A consultant recommended Tuesday that the city of Santa Monica standardize training, policies and procedures to prevent and detect youth sexual abuse across all city programs.
The city hired Praesidium, a company that specializes in preventing institutional abuse, shortly after the October 2018 arrest of Eric Uller on charges that he abused at least 14 boys in the late 1980s to early 1990s while volunteering at the Santa Monica Police Activities League (PAL), a youth program operated by the city. At the time of his arrest, Uller was an employee in the city’s Information Services Department.
Uller’s alleged victims said he groomed them by taking them out for meals and driving them home before taking them to his father’s medical offices and molesting them under the pretense of performing physicals. Uller died by suicide in his apartment last November shortly before he was scheduled to appear in court on multiple child molestation charges.
The city tasked Praesidium with reviewing the policies and procedures of the city’s youth programs and developing recommendations to prevent future abuse. The city also retained Irma Rodriguez Moises and Gabriel Sandoval of the law firm of Atkinson, Andelson, Loya, Ruud & Romo to conduct an independent investigation of allegations that the city previously knew, or should have known, of Uller’s alleged criminal conduct.
Since the allegations against Uller came to light, 17 alleged victims have initiated litigation against the city on the grounds that it failed to supervise Uller’s interactions with them and ignored children in PAL who told staff about Uller’s criminal conduct. At least one of the lawsuits claims that a PAL employee, Fernando Ortega, also abused one or more children in the early 1990s.
“As much as we might wish to, we cannot change any events from 20 years ago,” said City Attorney Lane Dilg. “But we can take the opportunity to be the best we can be – now and in the future. And we are committed to doing so.”
Since January, Praesidium has visited 38 city programs and departments and interviewed 105 employees, reviewed citywide and program-specific abuse prevention policies and practices, and analyzed hiring, training and reporting procedures.
In a presentation to the City Council on Tuesday, Praesidium president and CEO Aaron Lundberg said the city’s strengths include screening potential hires, requiring that employees report abuse if they witness or learn of it and implementing policies and procedures to prevent abuse in many city programs. He added that the city employees Praesidium interviewed are committed to protecting youth.
But those policies and procedures to prevent abuse varied from program to program, Lundberg said.
“Sometimes we found very strong program-specific policies and procedures, but they weren’t standardized across like programs,” he said.
Lundberg said staff were also sometimes uncertain about appropriate youth to staff ratios and did not know how to anonymously report abuse.
He recommended that the city create a Youth Protection Committee to standardize training, policies and procedures across all city programs and departments. The city’s volunteer coordinator would ensure that volunteers receive the same training.
Lundberg said the new protocol should require staff to report red flag behaviors that don’t rise to the level of abuse and youth-to-youth abuse in addition to adult-to-youth abuse.
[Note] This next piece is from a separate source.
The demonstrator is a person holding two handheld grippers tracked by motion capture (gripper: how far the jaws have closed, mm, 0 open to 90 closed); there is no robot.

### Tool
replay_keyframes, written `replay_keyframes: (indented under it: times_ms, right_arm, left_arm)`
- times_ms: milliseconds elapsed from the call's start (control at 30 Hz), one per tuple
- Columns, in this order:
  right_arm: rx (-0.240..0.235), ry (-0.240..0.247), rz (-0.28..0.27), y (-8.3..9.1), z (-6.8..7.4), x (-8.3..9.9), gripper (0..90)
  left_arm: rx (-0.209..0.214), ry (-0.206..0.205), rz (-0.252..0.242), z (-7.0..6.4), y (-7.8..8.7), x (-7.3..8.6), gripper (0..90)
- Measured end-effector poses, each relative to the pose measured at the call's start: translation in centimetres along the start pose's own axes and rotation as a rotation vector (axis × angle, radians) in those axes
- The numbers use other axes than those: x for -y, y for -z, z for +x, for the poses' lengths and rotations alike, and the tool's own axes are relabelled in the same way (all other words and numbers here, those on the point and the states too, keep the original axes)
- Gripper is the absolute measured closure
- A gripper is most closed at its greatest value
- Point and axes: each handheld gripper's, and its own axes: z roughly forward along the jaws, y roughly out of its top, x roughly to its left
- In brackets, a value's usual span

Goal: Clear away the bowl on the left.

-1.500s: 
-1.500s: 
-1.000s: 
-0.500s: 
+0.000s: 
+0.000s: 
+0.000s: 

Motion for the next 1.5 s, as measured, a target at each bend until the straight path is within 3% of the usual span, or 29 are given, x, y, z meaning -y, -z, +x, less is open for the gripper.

“There is no greater priority than the safety of our youth,” said Katie Lichtig, assistant city manager and chief operating officer. “We will expeditiously implement these recommendations to ensure every program and every staff member has clarity and confidence in their role to prevent and detect child abuse of any kind.”
The City Council will vote to officially change policies and procedures in the coming months.